The Post-Master’s FNP Certificate prepares MSN-trained nurses for the American Association of Nurse Practitioners (AANP) or American Nurses Credentialing Center (ANCC) exams. This 20-month certificate requires 30 credit hours and 700 clinical hours for completion. Coursework builds skills ranging from chronic illness treatment to working with diverse patient populations.

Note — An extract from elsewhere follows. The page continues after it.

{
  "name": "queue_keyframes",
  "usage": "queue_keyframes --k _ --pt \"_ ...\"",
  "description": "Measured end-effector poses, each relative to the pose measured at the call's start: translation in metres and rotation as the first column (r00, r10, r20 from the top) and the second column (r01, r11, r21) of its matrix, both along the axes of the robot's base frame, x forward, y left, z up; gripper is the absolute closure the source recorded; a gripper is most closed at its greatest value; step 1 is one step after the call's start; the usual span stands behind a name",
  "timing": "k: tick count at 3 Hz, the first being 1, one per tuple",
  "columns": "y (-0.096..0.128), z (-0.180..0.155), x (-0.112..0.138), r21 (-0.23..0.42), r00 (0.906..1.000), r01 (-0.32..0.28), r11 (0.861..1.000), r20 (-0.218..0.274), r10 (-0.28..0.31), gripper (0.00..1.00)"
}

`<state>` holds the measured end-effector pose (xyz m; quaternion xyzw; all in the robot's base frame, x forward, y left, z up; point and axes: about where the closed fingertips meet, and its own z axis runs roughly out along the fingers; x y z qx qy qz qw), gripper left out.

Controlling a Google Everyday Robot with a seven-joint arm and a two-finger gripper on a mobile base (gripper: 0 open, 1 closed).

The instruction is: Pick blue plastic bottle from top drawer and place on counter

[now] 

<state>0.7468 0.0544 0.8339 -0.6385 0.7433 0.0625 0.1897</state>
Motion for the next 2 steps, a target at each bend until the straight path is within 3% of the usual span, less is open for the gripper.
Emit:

BSN-educated students complete 45 credit hours and 700 clinical hours for the two-year MSN-FNP degree. Marymount’s free clinical placement services across all nursing degrees identify opportunities where students live. Faculty members with FNP experience teach courses on topics including:

  • Innovative Models of Care Delivery 
  • Leadership, Quality & Ethics in Health Care
  • Population Health

The DNP-FNP degree is designed for nurses with BSNs preparing for nursing leadership roles. Marymount requires the completion of up to 70 credit hours and 1,000 clinical hours for this doctoral degree. DNP-FNP graduates not only advocate for their patients but for better health care policies.

Marymount’s stellar reputation stems from its commitment to academic excellence. The online MSN-FNP is accredited by the Commission on Collegiate Nursing Education (CCNE). U.S. News & World Report ranked the University No. 247 among programs across the country.